The Panchajanya is mentioned to be among the various substances and beings that emerged during the Samudra Manthana:

Then came out the Śārṅga bow, the presiding deity of all weapons. Then emerged Pāñcajanya, the conch, the supreme deity of all musical instruments.
— Vasudeva Mahatmya, Chapter 12, Verse 14

In another legend, Sandipani, the guru of Krishna, Balarama, Sudama, and Uddhava, states that his son was swallowed by a whale at Prabhasa while on a pilgrimage, and seeks his return as his dakshina (honorarium). The Ocean is said to have informed Krishna of a great daitya of the name Panchajana dwelling in its depths, who had indeed swallowed the boy. Krishna slew the daitya who was in the form of a whale, and seized from within him the Panchajanya, a conch that had previously belonged to Varuna. Not finding his guru's son, Krishna descended to Naraka with Balarama and demanded his return. Yama and Chitragupta battled the deities until Brahma intervened and urged Yama to restore the boy back to life. His desire fulfilled, Brahma eulogised Krishna, prompting him to blow his conch:

The sound of the conch was conducive to the liberation of the men who had committed sinful activities and therefore had been consigned to hells.
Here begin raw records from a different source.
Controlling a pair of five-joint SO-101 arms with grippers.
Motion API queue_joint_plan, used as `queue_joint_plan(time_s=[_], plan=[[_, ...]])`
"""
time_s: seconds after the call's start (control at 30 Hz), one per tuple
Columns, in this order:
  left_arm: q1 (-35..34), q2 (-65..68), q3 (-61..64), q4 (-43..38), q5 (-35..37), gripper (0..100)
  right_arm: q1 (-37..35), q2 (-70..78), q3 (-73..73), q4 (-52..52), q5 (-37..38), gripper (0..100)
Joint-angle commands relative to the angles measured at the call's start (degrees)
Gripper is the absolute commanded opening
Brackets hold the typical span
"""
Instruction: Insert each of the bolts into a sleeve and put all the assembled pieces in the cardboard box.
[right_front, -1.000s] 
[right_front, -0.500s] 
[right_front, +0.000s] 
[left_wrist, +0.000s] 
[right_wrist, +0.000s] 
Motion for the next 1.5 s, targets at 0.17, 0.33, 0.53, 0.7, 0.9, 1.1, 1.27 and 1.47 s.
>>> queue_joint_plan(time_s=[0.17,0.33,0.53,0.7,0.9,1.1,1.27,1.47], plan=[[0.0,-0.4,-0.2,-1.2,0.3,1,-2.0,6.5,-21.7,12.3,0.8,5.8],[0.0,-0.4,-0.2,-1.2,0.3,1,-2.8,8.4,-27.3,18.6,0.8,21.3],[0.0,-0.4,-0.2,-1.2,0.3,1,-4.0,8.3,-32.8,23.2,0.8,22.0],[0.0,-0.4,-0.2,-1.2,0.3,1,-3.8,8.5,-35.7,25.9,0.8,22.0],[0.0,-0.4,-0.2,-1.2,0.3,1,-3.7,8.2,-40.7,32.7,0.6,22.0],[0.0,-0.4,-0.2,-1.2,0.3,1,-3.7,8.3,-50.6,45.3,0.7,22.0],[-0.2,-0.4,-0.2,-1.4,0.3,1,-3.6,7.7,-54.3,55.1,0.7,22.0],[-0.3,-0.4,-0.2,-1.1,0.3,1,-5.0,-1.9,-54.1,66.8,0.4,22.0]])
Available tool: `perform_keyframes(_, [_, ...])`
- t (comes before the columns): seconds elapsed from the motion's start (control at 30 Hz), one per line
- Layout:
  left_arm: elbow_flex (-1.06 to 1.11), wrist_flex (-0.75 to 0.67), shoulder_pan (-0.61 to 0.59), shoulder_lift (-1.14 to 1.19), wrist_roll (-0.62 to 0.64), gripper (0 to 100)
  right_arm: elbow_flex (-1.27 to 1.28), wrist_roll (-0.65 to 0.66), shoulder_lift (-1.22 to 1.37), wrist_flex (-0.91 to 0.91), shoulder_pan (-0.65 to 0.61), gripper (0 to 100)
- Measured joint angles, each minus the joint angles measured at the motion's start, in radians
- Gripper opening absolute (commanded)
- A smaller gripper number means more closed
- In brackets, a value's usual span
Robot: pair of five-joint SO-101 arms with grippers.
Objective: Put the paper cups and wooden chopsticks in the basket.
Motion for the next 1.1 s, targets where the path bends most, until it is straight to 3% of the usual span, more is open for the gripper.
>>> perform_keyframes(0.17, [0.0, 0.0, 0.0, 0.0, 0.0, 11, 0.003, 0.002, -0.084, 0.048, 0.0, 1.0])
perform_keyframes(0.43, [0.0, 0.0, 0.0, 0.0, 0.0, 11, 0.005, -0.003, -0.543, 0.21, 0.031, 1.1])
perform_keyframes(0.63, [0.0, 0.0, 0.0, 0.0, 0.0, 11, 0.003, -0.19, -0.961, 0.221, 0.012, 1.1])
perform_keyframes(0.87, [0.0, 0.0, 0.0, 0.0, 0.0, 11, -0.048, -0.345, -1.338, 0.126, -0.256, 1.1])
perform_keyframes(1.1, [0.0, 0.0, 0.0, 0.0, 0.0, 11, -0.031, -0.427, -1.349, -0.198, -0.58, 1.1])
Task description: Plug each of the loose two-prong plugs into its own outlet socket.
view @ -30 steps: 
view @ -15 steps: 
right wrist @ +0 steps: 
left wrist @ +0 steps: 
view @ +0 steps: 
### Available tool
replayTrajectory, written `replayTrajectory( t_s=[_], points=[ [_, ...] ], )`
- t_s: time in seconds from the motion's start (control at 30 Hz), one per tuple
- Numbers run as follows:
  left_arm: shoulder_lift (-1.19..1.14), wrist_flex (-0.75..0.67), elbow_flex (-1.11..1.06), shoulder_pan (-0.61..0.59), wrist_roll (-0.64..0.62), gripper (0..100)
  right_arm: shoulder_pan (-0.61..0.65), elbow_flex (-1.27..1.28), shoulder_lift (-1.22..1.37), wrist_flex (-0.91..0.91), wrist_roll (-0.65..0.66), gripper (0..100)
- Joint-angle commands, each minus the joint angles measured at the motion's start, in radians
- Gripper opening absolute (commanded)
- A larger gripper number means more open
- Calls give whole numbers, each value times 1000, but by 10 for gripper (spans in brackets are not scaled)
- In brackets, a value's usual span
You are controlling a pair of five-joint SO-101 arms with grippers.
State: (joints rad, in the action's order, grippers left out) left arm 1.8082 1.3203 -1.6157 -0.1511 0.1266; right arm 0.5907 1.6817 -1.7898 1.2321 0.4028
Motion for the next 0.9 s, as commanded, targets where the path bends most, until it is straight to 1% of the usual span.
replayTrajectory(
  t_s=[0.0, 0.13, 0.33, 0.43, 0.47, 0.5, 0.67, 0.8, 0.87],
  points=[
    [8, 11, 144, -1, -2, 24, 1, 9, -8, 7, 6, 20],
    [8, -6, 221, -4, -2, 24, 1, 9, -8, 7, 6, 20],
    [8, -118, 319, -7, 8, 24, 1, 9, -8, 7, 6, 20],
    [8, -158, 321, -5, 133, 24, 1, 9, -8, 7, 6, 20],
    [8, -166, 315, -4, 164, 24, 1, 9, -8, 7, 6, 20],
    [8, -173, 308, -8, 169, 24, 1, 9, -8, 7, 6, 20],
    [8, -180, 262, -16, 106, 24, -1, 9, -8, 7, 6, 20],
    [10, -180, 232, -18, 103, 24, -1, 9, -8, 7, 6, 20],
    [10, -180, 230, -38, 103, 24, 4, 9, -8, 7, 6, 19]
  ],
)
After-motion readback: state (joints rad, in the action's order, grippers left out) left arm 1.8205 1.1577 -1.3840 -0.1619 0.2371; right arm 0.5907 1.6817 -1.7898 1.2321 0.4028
Due to the sound of the conch and the recollection of Acyuta, all of them got into divine aerial chariots and went to heaven. That region (of hell) became a void, due to the contact with Nārāyaṇa.
— Avantiksetra Mahatmya, Chapter 1, Verses 101 - 102

Krishna and Balarama then returned the son back to his father, who rejoiced in surprise and hailed their names.